### [Problem requirements]
Copy out all of the records, exactly as they appear.

....

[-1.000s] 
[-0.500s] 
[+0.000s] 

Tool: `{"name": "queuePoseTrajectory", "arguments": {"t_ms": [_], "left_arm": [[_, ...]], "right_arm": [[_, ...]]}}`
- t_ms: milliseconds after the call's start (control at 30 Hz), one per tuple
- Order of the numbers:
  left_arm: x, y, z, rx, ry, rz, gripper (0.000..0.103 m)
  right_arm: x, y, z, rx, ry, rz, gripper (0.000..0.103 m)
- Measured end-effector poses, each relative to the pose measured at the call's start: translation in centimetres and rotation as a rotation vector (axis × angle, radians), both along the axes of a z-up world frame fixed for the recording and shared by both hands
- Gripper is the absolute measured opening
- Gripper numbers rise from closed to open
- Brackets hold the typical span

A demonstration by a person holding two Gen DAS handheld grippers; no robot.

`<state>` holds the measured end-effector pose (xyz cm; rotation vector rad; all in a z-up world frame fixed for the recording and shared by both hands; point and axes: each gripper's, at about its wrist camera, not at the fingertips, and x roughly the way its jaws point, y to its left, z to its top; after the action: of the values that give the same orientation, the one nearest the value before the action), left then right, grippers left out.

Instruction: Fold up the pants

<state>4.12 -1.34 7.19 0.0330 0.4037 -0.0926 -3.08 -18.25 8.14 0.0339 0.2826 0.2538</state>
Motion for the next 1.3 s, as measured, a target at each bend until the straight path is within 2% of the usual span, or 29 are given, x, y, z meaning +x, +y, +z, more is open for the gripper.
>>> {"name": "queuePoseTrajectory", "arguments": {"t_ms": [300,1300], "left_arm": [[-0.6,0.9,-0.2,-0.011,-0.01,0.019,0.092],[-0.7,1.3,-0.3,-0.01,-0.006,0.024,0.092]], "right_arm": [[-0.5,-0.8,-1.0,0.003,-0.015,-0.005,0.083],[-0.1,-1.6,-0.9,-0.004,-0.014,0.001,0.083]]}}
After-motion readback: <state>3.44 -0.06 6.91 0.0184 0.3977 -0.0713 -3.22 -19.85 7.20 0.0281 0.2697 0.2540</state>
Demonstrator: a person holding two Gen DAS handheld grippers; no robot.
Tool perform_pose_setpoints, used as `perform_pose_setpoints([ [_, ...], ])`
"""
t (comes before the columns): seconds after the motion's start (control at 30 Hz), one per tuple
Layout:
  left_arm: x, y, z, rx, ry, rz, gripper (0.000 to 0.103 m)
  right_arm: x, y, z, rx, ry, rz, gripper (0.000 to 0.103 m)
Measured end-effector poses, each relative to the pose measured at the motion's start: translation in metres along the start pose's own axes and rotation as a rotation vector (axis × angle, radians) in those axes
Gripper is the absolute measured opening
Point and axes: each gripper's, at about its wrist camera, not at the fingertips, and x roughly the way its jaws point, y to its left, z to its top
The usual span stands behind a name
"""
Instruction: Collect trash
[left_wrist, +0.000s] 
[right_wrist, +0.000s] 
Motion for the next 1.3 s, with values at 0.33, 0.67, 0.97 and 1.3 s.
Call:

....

### [Task output]
[-1.000s] 
[-0.500s] 
[+0.000s] 

Tool: `{"name": "queuePoseTrajectory", "arguments": {"t_ms": [_], "left_arm": [[_, ...]], "right_arm": [[_, ...]]}}`
- t_ms: milliseconds after the call's start (control at 30 Hz), one per tuple
- Order of the numbers:
  left_arm: x, y, z, rx, ry, rz, gripper (0.000..0.103 m)
  right_arm: x, y, z, rx, ry, rz, gripper (0.000..0.103 m)
- Measured end-effector poses, each relative to the pose measured at the call's start: translation in centimetres and rotation as a rotation vector (axis × angle, radians), both along the axes of a z-up world frame fixed for the recording and shared by both hands
- Gripper is the absolute measured opening
- Gripper numbers rise from closed to open
- Brackets hold the typical span

A demonstration by a person holding two Gen DAS handheld grippers; no robot.

`<state>` holds the measured end-effector pose (xyz cm; rotation vector rad; all in a z-up world frame fixed for the recording and shared by both hands; point and axes: each gripper's, at about its wrist camera, not at the fingertips, and x roughly the way its jaws point, y to its left, z to its top; after the action: of the values that give the same orientation, the one nearest the value before the action), left then right, grippers left out.

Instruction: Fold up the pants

<state>4.12 -1.34 7.19 0.0330 0.4037 -0.0926 -3.08 -18.25 8.14 0.0339 0.2826 0.2538</state>
Motion for the next 1.3 s, as measured, a target at each bend until the straight path is within 2% of the usual span, or 29 are given, x, y, z meaning +x, +y, +z, more is open for the gripper.
>>> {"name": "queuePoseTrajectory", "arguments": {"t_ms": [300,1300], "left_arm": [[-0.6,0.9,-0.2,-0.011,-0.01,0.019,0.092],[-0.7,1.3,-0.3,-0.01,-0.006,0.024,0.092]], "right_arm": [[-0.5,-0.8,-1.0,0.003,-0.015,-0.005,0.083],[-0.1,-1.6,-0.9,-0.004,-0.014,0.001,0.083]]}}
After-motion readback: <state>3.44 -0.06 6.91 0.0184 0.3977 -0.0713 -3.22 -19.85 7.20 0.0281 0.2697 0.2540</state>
Demonstrator: a person holding two Gen DAS handheld grippers; no robot.
Tool perform_pose_setpoints, used as `perform_pose_setpoints([ [_, ...], ])`
"""
t (comes before the columns): seconds after the motion's start (control at 30 Hz), one per tuple
Layout:
  left_arm: x, y, z, rx, ry, rz, gripper (0.000 to 0.103 m)
  right_arm: x, y, z, rx, ry, rz, gripper (0.000 to 0.103 m)
Measured end-effector poses, each relative to the pose measured at the motion's start: translation in metres along the start pose's own axes and rotation as a rotation vector (axis × angle, radians) in those axes
Gripper is the absolute measured opening
Point and axes: each gripper's, at about its wrist camera, not at the fingertips, and x roughly the way its jaws point, y to its left, z to its top
The usual span stands behind a name
"""
Instruction: Collect trash
[left_wrist, +0.000s] 
[right_wrist, +0.000s] 
Motion for the next 1.3 s, with values at 0.33, 0.67, 0.97 and 1.3 s.
Call:

Work on the answer has been completed.